◆ **Work request**:
Could you write out the opening lines of the data, word for word, stopping after the line that contains "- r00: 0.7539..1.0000"?
-*-
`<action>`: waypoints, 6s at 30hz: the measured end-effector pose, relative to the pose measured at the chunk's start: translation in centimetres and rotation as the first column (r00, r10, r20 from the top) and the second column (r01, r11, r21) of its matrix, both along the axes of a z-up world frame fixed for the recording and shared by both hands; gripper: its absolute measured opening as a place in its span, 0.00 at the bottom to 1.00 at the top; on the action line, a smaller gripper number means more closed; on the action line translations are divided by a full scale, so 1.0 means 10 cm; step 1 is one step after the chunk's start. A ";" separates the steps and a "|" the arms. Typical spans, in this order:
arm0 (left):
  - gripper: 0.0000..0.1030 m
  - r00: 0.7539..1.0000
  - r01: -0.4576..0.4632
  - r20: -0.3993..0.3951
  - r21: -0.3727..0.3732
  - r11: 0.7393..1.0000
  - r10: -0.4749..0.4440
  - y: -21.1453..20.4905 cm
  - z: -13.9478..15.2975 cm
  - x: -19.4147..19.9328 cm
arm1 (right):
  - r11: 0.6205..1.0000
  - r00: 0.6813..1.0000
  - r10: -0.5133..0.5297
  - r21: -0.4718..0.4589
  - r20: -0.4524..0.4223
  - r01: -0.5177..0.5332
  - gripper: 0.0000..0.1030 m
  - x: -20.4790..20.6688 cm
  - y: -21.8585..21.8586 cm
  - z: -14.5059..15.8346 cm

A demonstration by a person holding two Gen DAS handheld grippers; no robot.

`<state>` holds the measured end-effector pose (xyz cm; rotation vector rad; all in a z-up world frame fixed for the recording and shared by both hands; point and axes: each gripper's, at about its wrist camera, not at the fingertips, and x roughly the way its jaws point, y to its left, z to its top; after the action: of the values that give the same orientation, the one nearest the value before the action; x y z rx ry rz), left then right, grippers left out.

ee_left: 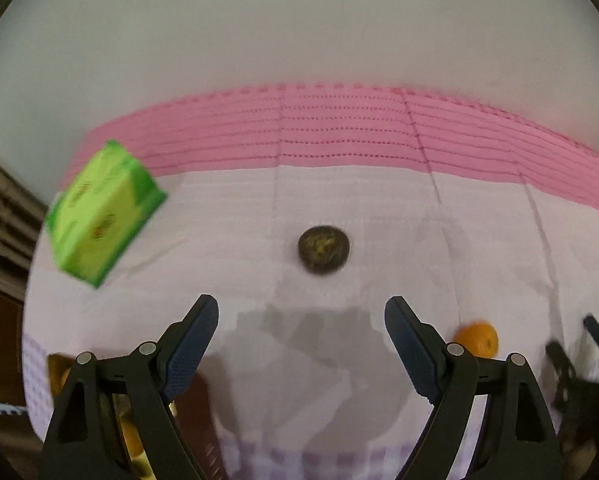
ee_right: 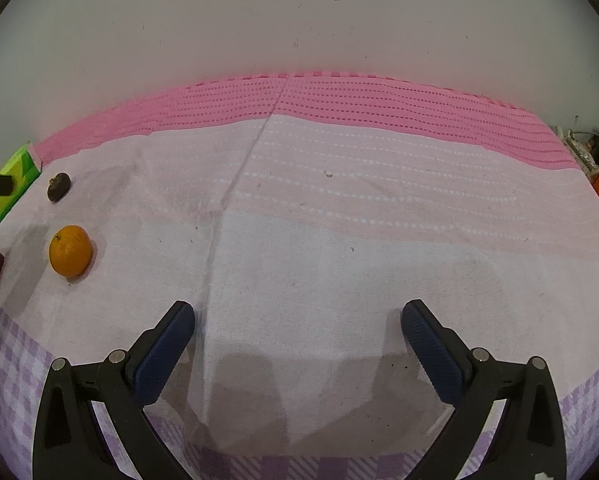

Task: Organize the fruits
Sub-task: 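Move the left gripper to the loose mangosteen on the cloth and grasp it, then carry the mangosteen in the left gripper toward the tin while the right gripper grasps the loose orange, then lower the mangosteen into the tin and open the left gripper, then carry the orange in the right gripper over the tin and lower it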

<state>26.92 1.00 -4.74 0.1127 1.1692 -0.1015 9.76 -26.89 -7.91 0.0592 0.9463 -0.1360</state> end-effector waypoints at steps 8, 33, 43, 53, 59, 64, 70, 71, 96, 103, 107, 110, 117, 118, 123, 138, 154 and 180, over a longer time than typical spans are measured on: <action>0.80 0.998 -0.041 -0.038 -0.008 0.999 0.041 -0.10 -0.36 0.40 | 1.000 1.000 0.000 0.023 0.011 0.000 1.00 -0.02 -0.03 0.01; 0.38 0.983 0.062 0.169 0.040 0.997 -0.068 -0.50 0.38 -0.94 | 0.998 0.998 0.016 0.061 0.067 -0.020 1.00 -0.11 -0.03 0.08; 0.38 0.984 0.023 0.178 -0.024 0.999 -0.018 -0.22 0.51 -1.34 | 0.964 0.965 0.231 0.107 0.121 -0.244 1.00 -0.19 0.53 0.21; 0.38 0.975 -0.090 0.196 -0.070 0.993 0.102 0.41 0.71 -1.72 | 0.904 0.902 0.412 0.064 0.129 -0.422 1.00 0.13 1.15 0.30; 0.38 0.963 -0.170 0.197 -0.080 0.982 0.183 0.84 0.80 -1.92 | 0.892 0.892 0.449 0.043 0.043 -0.451 0.59 0.44 1.33 0.08; 0.38 0.945 -0.265 0.170 -0.091 0.960 0.278 1.27 0.75 -2.09 | 0.903 0.907 0.421 0.081 0.022 -0.422 0.33 0.42 1.29 0.08; 0.38 0.924 -0.349 0.142 -0.073 0.934 0.356 1.66 0.58 -2.23 | 0.900 0.902 0.425 0.074 0.077 -0.431 0.33 0.03 1.37 0.13; 0.38 0.922 -0.354 0.139 -0.074 0.932 0.361 1.69 0.56 -2.25 | 0.899 0.902 0.425 0.076 0.079 -0.431 0.33 -0.01 1.38 0.12; 0.38 0.952 -0.291 0.086 -0.047 0.956 0.294 1.59 -0.03 -2.09 | 0.913 0.914 0.403 0.043 0.053 -0.405 0.34 -0.21 1.38 0.01; 0.38 0.957 -0.269 0.113 -0.015 0.963 0.269 1.54 -0.04 -2.06 | 0.913 0.913 0.405 0.027 0.048 -0.406 0.34 -0.20 1.41 0.01; 0.38 0.959 -0.256 0.122 -0.005 0.967 0.254 1.52 -0.06 -2.05 | 0.913 0.913 0.406 0.025 0.048 -0.407 0.34 -0.20 1.41 0.01; 0.38 0.961 -0.249 0.122 -0.001 0.968 0.247 1.50 -0.09 -2.03 | 0.913 0.912 0.407 0.025 0.047 -0.408 0.34 -0.20 1.41 0.01; 0.38 0.966 -0.232 0.121 0.013 0.973 0.229 1.47 -0.14 -2.01 | 0.913 0.912 0.407 0.024 0.048 -0.408 0.34 -0.20 1.41 0.01; 0.38 0.967 -0.229 0.118 0.014 0.973 0.226 1.47 -0.15 -2.00 | 0.913 0.912 0.407 0.024 0.048 -0.408 0.34 -0.20 1.41 0.01; 0.38 0.970 -0.220 0.111 0.025 0.975 0.216 1.44 -0.19 -1.98 | 0.913 0.912 0.407 0.024 0.048 -0.408 0.34 -0.20 1.41 0.01; 0.38 0.974 -0.205 0.105 0.051 0.977 0.199 1.42 -0.23 -1.98 | 0.913 0.912 0.407 0.024 0.048 -0.408 0.35 -0.20 1.41 0.01; 0.42 0.974 -0.208 0.108 0.063 0.976 0.200 1.43 -0.22 -1.98 | 0.913 0.912 0.407 0.019 0.048 -0.409 0.35 -0.20 1.42 0.00; 0.70 0.954 -0.251 0.185 0.055 0.967 0.237 1.52 0.11 -2.16 | 0.894 0.894 0.448 0.028 0.006 -0.448 0.34 -0.39 1.67 0.05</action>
<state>5.29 16.23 -3.65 0.0439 1.0008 0.1701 5.89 -10.15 -7.41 -0.1342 0.9395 0.3064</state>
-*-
◆ **Expected output**:
`<action>`: waypoints, 6s at 30hz: the measured end-effector pose, relative to the pose measured at the chunk's start: translation in centimetres and rotation as the first column (r00, r10, r20 from the top) and the second column (r01, r11, r21) of its matrix, both along the axes of a z-up world frame fixed for the recording and shared by both hands; gripper: its absolute measured opening as a place in its span, 0.00 at the bottom to 1.00 at the top; on the action line, a smaller gripper number means more closed; on the action line translations are divided by a full scale, so 1.0 means 10 cm; step 1 is one step after the chunk's start. A ";" separates the steps and a "|" the arms. Typical spans, in this order:
arm0 (left):
  - gripper: 0.0000..0.1030 m
  - r00: 0.7539..1.0000

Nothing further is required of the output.